落第街方面の状況を報告しに訪れた部下を一瞥し、報告書を受け取る。
此の執務室を訪れる時には、一応フォーマルな服装をさせてはいるが、やはり元違反部活生の隊員達は、どうにも堅苦しい服装は苦手らしい。

早く帰りたいなー、という雰囲気を滲ませる隊員に少し苦笑いを浮かべながら退室の許可を出せば、一礼して立ち去っていく。
一礼するだけでも随分と進歩したものだ、なんて思ってしまうのは、部下への贔屓目だろうか。

「………今のところ、問題は無い、か。いや、問題が無い事の方が、かえって恐ろしいが…」

砂糖とミルクをたっぷり入れたカフェオレで喉を潤し、革張りの豪華な椅子に身を預ける。
茶菓子代わりに机の上に広げているのは、先日風紀委員会に持ち込まれた『とある人物』からの贈り物。

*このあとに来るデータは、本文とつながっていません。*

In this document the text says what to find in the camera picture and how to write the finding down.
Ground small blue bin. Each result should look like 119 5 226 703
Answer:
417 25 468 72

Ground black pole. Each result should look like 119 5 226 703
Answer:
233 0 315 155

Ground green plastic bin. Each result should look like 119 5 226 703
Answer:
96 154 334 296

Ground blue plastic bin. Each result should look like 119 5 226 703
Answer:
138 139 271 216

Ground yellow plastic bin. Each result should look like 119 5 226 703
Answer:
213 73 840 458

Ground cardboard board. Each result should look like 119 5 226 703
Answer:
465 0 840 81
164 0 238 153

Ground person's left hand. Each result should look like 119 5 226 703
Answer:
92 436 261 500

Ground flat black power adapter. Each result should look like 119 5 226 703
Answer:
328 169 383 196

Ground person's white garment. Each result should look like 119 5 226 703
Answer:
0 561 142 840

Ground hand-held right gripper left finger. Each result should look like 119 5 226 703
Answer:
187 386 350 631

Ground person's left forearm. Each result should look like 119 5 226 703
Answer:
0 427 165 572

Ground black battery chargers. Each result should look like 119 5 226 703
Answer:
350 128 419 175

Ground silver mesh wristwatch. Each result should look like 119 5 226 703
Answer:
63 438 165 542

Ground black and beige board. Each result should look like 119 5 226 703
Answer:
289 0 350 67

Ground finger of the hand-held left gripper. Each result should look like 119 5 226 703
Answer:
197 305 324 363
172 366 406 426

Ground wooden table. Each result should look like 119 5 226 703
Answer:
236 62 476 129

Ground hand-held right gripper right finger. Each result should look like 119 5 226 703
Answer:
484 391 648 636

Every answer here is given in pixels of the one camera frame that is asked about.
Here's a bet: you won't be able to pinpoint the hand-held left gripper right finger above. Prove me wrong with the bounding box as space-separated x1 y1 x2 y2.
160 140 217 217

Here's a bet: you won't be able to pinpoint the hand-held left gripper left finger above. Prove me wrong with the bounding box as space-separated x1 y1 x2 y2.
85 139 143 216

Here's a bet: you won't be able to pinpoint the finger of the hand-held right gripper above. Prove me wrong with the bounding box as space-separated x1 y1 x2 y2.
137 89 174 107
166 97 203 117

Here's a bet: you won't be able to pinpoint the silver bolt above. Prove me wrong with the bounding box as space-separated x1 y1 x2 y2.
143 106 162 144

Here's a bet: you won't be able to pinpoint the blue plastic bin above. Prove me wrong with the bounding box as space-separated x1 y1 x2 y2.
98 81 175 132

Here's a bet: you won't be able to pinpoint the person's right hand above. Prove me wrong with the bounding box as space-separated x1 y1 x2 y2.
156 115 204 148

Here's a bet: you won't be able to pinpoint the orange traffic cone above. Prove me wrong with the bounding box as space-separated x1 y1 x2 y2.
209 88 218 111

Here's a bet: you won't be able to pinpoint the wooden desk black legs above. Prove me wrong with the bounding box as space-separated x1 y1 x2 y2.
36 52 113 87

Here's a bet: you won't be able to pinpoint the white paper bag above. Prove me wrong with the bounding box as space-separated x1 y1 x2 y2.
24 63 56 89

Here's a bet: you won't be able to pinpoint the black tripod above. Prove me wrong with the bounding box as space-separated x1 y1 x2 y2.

「……学生証まで提示して持ち込むとは、良い度胸をしているというかなんというか…」

差し込まれたメッセージカード。
悪趣味極まりない、とは思うが、先日の尋問の成果を補強する形にもなった、彼女からのメッセージ。

「…物自体は普通に美味なのが、また腹立たしいな」

口の中に放り込んだチョコレートは、上品な甘さと共に口の中で溶けていく。

神代理央 >  
そんな独り言と共に叩かれるキーボード。
特務広報部の部隊編成。所有兵器。異能、魔術などの能力者達の一覧。
現有戦力を精査し、洗い出し――此方側の『牙』を磨き上げておかねばならない。

「護送にもある程度の戦力を割かねばならないだろうが……難しいところだな。余りそちら側に戦力を割いては、肝心の落第街へ回す戦力が…」

ふむ、と悩みながらもキーボードを叩く手は止まらない。
人気のない室内に、硬質な打刻音が響く。

「……とはいえ、連中が自ら姿を現してくれるというのは実に好都合ではある。
纏めて叩き潰すなら、此の機会を活かさぬ手はない。
何方かと言えば、寧ろ――」

『計画』とやらは派手にやってくれた方が良い。
今迄闇に隠れていた者達を炙り出し、激突し。
そして何より――

「落第街や違反部活の脅威を、平和ボケした連中に再認識してもらうには十分な戦力を…連中には集めて貰わねば困る」

違反部活の大規模な反抗。
それは、是迄違反部活へ融和的な態度を取っていた者達への心証というものも…少なからず、変化されるだろう。
そして何より。

「『表』にも、訴えやすいからな。悪者、犯罪者というレッテルは」

ご案内:「風紀委員会本庁 特務広報部室」に刀々斬 鈴音さんが現れました。
刀々斬 鈴音 > コンコンと扉を叩くノックの後。
返事の前に乱暴に扉が開かれる。

そこにいたのは普段と変わらない制服姿、暫定副部長、刀々斬鈴音。

「失礼しまーす!部長!部長の決裁がいるやつ持ってきたよ!!」

手に持ったクリアファイルに何枚かの書類が挟まっている。
……このクリアファイルは他の部員が以前鈴音が書類を曲げてしまい怒られた時にくれたもの。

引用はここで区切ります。